### Work to be completed
From the line with "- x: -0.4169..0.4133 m" through the line with "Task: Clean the", inclusive, return each line of the data below exactly and leave the rest out.

Saved data entries:

..........

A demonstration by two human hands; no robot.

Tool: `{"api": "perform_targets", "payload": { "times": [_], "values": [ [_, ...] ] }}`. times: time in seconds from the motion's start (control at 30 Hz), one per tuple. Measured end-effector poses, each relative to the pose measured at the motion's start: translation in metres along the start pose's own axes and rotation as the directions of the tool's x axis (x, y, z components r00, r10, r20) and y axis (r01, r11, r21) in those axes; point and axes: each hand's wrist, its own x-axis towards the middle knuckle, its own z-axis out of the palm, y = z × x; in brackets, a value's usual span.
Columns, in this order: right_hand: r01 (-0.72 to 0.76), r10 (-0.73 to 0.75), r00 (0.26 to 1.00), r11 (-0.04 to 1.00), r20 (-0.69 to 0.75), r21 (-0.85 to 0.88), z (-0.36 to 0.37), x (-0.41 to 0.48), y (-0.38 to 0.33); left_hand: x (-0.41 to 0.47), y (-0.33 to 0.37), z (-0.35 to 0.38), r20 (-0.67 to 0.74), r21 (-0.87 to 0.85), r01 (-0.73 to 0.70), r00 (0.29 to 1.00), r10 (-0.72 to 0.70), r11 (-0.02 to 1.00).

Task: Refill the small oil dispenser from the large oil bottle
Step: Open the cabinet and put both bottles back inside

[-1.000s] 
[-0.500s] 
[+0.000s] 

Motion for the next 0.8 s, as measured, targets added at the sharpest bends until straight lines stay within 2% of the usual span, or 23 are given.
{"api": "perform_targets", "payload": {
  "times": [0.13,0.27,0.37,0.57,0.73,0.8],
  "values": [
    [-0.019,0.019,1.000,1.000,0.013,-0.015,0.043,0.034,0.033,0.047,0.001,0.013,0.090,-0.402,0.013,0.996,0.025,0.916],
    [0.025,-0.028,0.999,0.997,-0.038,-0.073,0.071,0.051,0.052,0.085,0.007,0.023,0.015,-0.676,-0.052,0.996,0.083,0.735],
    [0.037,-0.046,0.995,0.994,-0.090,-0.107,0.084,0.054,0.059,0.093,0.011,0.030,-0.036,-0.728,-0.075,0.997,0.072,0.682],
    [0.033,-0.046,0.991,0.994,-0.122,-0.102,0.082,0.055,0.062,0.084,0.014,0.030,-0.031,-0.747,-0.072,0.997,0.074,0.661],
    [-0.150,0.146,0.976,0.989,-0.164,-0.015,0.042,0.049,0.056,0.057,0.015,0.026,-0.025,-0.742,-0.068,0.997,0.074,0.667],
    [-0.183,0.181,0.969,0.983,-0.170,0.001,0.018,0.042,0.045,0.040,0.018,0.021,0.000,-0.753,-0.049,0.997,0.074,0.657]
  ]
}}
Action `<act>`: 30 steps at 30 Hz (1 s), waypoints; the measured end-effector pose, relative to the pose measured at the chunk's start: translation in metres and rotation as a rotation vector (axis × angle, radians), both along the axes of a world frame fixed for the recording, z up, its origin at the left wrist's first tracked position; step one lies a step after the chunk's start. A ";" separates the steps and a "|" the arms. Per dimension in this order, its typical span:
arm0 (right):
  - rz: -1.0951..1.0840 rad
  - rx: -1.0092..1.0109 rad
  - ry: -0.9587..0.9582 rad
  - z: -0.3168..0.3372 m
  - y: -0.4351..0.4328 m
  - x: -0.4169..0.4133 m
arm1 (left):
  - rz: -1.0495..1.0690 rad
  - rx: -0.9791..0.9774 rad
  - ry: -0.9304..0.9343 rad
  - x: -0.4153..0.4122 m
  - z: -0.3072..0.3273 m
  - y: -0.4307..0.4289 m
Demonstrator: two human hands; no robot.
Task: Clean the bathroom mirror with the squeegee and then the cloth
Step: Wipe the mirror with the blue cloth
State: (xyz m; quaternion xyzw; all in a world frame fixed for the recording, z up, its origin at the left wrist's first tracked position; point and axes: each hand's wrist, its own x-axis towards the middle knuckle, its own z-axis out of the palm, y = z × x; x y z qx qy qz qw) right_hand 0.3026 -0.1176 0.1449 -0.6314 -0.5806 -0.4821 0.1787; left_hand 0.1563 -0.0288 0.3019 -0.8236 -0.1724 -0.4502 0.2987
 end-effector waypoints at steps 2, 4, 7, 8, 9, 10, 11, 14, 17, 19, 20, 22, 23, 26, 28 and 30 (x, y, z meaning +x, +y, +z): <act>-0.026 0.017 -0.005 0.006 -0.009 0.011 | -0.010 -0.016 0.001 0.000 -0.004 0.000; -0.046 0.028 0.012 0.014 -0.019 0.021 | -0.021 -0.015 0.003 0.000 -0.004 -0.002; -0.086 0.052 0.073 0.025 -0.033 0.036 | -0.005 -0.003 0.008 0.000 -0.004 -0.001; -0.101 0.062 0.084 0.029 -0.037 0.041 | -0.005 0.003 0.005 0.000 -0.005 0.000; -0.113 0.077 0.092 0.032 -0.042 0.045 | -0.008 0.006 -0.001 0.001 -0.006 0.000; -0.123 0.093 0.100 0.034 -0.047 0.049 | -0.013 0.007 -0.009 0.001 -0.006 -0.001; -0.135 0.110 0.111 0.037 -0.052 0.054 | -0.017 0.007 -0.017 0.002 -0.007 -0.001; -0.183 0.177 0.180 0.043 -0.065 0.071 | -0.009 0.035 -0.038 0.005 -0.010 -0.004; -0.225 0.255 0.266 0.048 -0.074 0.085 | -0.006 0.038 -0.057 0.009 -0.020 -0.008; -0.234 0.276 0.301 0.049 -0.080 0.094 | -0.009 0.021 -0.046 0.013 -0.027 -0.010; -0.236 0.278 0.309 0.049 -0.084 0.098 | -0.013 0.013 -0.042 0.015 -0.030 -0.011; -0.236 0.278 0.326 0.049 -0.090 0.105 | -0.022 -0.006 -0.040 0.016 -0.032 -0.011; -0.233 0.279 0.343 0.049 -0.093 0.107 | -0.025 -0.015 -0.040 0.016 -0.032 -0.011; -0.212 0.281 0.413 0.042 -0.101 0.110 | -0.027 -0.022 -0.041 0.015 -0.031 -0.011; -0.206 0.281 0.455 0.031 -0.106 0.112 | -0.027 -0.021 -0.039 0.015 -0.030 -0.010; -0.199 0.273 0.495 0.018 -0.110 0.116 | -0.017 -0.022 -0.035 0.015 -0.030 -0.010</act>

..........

### Response to this task
  - x: -0.4169..0.4133 m
arm1 (left):
  - rz: -1.0495..1.0690 rad
  - rx: -0.9791..0.9774 rad
  - ry: -0.9304..0.9343 rad
  - x: -0.4153..0.4122 m
  - z: -0.3072..0.3273 m
  - y: -0.4307..0.4289 m
Demonstrator: two human hands; no robot.
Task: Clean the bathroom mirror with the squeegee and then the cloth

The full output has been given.